In the gastrointestinal tract, the administered insulin encounters immune cells, which cavort there in particularly large numbers. Each time they eat food, they have to decide whether they are dealing with valuable nutrients that are allowed to pass through the intestinal wall. Or whether there are potential pathogens that need to be fought off. "If the immune cells are confronted with insulin on a daily basis, they increasingly accept it," says Ziegler.

The researchers have already been able to demonstrate in a small pilot study that the tutoring lessons actually work in tolerance: the hoped-for immune response had developed in the blood of the children treated. Regulatory T cells specialized in the protection of insulin romped about in it. “That is a very good sign and gives us hope,” says Ziegler.

The immune system can be programmed

Another study with children at high risk of peanut allergy has shown that the immune system can actually be programmed at an early age. Even as babies, they received comparatively large amounts of peanuts. "That is the exact opposite of what has been recommended so far when there is a higher allergy risk, namely avoiding allergens as much as possible," says Ziegler. The success was resounding: none of the children later reacted allergic to the legumes.

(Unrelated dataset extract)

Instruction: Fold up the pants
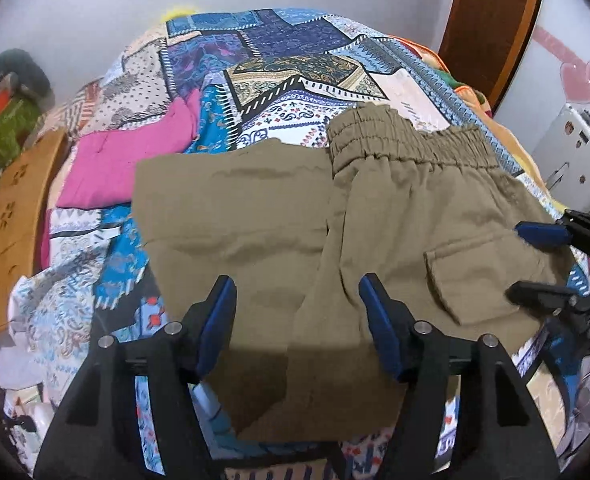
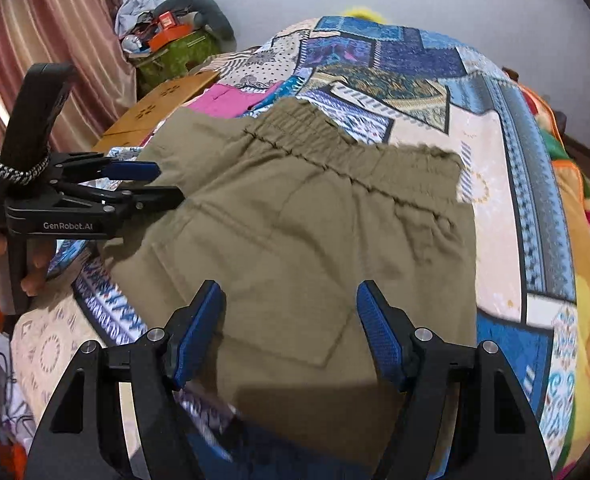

Manhunted in Bavaria, Saxony and Lower Saxony

As part of the so-called POInT study with a larger number of children at risk, the researchers are currently investigating whether and how well daily insulin administration works for diabetes prevention. The federal states of Bavaria, Saxony and Lower Saxony are involved across the board. There all parents have the opportunity to have their babies' genetic risk tested. One tiny drop of blood is enough to identify 42 genes that increase the likelihood of type 2 diabetes.

A droplet of blood is taken from the children with a finger prick. Depending on which genes are found in them and how strong their respective influence is, the researchers use a mathematical model to calculate the little ones' individual risk of diabetes. If it is 25 times higher than normal, the children can take part in the study.

First results in 2025

The aim is to treat at least 1,000 children with powdered insulin, of whom at least 100 would normally develop type 1 diabetes. An equally large group of children at risk should serve as controls - instead of insulin, they receive an ineffective powder.

"As early as 2025 we will be able to say whether the insulin administration helped or not," says Ziegler. With the help of special antibodies that are already formed in the blood in advance of diabetes, it can then be determined with certainty whether the children will one day get sick or not.

Have it tested - also in other federal states!

Karoline lives in Hamburg and not in one of the participating federal states. She can still test her child and, if necessary, have them participate. This option is available to all children who have parents or siblings with type 1 diabetes.

“I will definitely take the test,” says the mother-to-be. "In the best case, I find out that I don't have to worry." And if the risk for the child is actually increased, participating in the study could possibly prevent the disease from breaking out. “Life is good even with diabetes. But of course it's easier to live without it. "

Prof. Anette-Gabriele Ziegler is director of the Institute for Diabetes Research at the Helmholtz Zentrum München and heads the Chair for Diabetes and Gestational Diabetes at the Klinikum rechts der Isar of the Technical University of Munich.